» **What to produce**: Wherever a line in the records below contains "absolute", copy that line.

(Recorded data)
********
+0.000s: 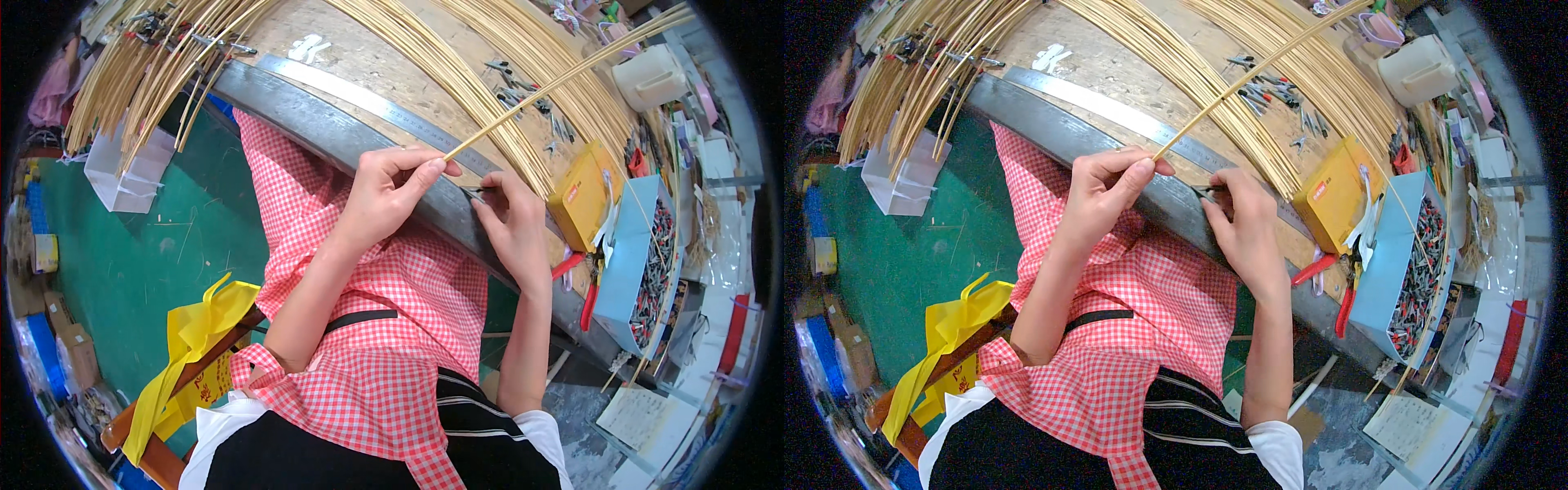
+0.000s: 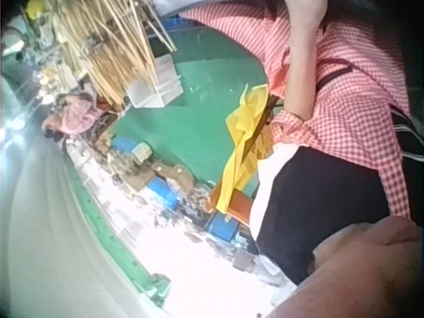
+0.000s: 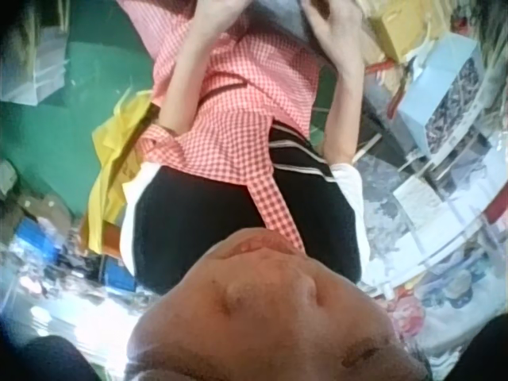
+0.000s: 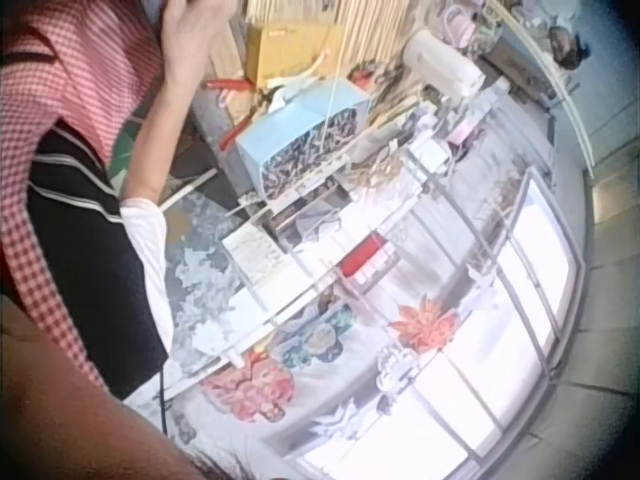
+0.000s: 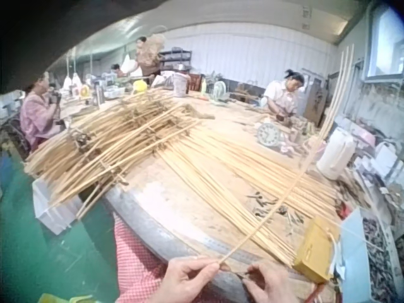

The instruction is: The person repeatedly picks up thin bamboo sticks from a pile on a workbench, aligns them, and secures them with small metal clips using pliers. The person then places the assembled sticks back onto the workbench. Other workers are visible in the background performing similar tasks.

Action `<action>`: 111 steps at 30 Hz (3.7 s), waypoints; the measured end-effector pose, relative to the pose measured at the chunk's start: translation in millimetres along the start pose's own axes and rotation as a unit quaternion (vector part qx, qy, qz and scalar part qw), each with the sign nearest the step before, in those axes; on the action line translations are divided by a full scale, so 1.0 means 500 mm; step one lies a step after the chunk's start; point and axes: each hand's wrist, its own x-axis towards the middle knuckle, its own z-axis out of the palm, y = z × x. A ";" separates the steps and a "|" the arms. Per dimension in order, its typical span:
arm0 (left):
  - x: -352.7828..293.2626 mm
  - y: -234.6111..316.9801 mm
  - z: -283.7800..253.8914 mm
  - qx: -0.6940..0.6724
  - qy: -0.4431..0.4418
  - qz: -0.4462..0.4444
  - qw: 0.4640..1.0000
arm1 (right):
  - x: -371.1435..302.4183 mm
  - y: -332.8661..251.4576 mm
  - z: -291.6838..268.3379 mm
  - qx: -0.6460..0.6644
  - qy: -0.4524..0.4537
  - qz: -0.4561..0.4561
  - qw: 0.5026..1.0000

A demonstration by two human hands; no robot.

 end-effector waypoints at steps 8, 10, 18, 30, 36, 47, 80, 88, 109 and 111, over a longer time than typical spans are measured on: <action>-0.002 -0.003 0.008 0.009 -0.017 0.002 1.000 | -0.025 0.000 -0.002 0.068 0.058 0.045 0.995; -0.003 -0.005 0.013 0.015 -0.017 0.015 1.000 | -0.032 -0.012 -0.005 0.263 0.091 0.126 0.952; -0.007 0.014 0.023 0.012 -0.047 0.002 0.999 | -0.024 -0.036 -0.007 0.486 0.139 0.058 0.861; -0.007 0.014 0.027 0.024 -0.061 0.010 0.998 | -0.026 -0.021 0.001 0.499 0.173 0.044 0.848; -0.008 0.017 0.027 0.040 -0.063 0.008 0.997 | -0.025 -0.024 0.000 0.487 0.174 0.031 0.856; -0.007 0.018 0.027 0.066 -0.058 0.018 0.996 | -0.024 -0.028 0.000 0.459 0.164 0.038 0.872; 0.009 0.083 -0.070 0.231 -0.056 0.136 0.962 | -0.033 -0.073 0.059 0.503 0.157 0.037 0.849; -0.032 0.117 -0.002 0.296 -0.038 0.256 0.920 | -0.058 -0.107 0.170 0.398 0.147 -0.032 0.905; -0.016 0.110 -0.044 0.345 -0.079 0.218 0.910 | -0.075 -0.031 -0.035 0.525 0.261 -0.018 0.810; -0.017 0.105 -0.046 0.343 -0.079 0.206 0.913 | -0.075 -0.031 -0.032 0.524 0.253 -0.017 0.813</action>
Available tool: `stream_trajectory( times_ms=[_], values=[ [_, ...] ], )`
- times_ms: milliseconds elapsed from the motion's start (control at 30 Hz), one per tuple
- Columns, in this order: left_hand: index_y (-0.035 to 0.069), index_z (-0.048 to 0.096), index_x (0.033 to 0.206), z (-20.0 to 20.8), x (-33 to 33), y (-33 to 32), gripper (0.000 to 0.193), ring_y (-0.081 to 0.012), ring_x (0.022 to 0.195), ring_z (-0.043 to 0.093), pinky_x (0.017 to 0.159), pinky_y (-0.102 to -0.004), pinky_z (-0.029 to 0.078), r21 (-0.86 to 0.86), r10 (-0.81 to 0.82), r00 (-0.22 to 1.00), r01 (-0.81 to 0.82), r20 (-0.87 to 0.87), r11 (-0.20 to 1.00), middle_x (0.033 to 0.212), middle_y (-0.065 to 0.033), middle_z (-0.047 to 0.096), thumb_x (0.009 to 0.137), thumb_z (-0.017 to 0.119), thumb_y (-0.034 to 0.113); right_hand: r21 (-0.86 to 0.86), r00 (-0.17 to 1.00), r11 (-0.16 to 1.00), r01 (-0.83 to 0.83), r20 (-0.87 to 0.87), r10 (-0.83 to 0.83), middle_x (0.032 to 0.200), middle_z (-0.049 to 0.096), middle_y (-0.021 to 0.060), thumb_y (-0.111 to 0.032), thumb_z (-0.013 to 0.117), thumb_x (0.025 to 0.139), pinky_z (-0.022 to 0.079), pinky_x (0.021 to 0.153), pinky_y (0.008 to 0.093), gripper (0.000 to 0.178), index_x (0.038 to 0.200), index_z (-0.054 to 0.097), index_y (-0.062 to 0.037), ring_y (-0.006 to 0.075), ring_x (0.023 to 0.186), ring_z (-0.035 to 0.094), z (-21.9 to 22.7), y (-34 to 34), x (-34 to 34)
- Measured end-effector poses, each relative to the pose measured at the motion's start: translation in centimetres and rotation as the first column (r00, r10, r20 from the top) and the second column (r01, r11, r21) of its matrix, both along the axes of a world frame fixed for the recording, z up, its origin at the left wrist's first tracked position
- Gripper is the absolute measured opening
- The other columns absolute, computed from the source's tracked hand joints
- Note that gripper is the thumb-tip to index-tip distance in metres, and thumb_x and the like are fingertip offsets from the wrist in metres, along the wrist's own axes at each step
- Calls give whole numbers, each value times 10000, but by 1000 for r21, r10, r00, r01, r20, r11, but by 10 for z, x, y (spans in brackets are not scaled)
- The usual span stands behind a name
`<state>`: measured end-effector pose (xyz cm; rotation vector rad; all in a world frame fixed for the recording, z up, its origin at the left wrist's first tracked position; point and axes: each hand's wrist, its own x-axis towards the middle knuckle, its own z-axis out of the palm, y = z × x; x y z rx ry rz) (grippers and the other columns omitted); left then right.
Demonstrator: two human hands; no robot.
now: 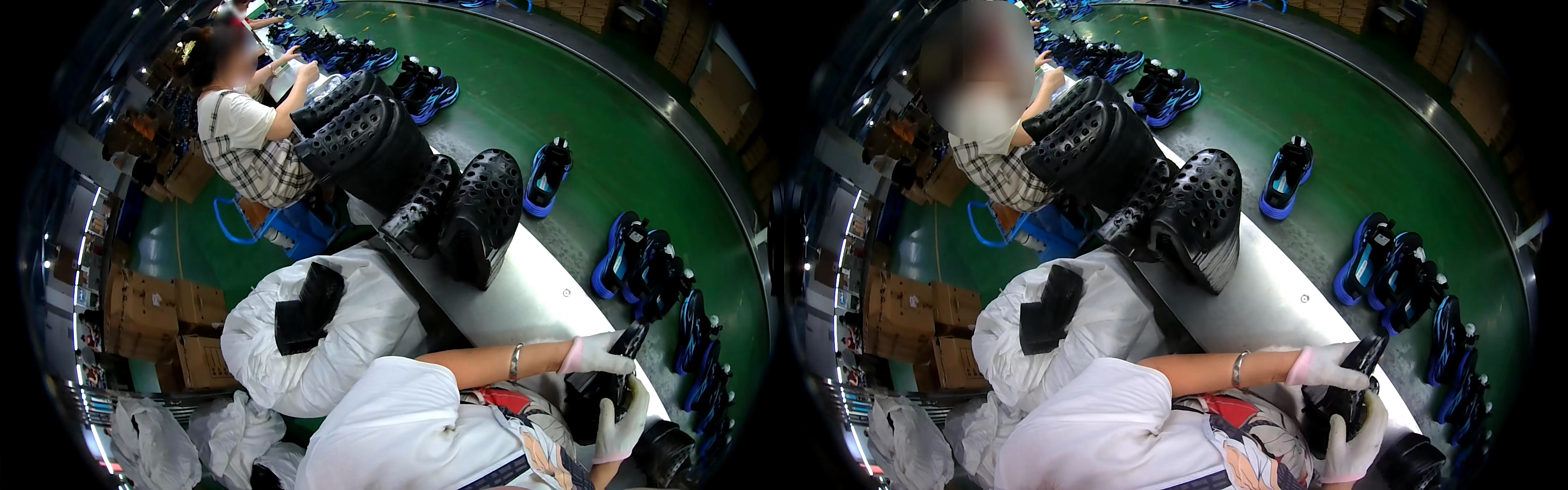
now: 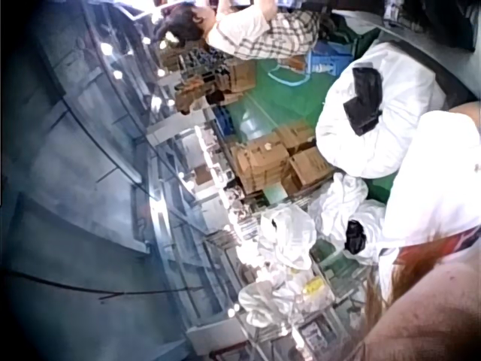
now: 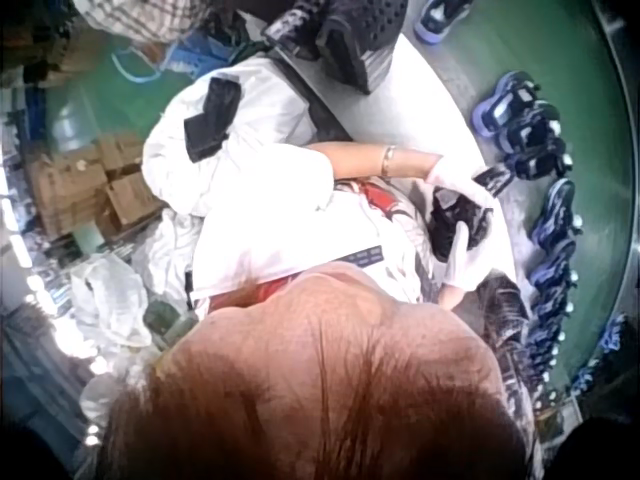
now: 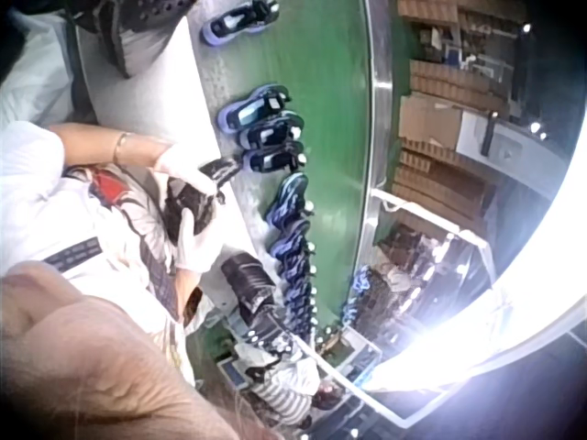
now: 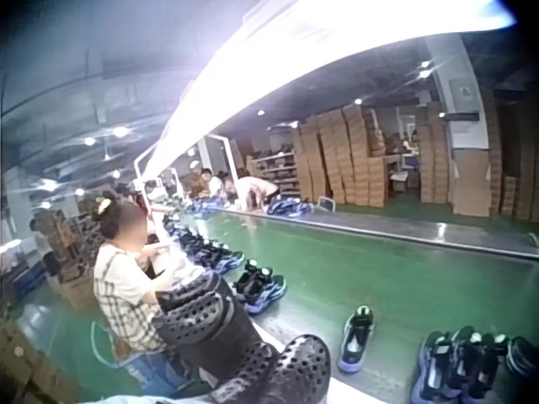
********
» **Task output**:
- Gripper is the absolute measured opening
- The other columns absolute, computed from the source's tracked hand joints

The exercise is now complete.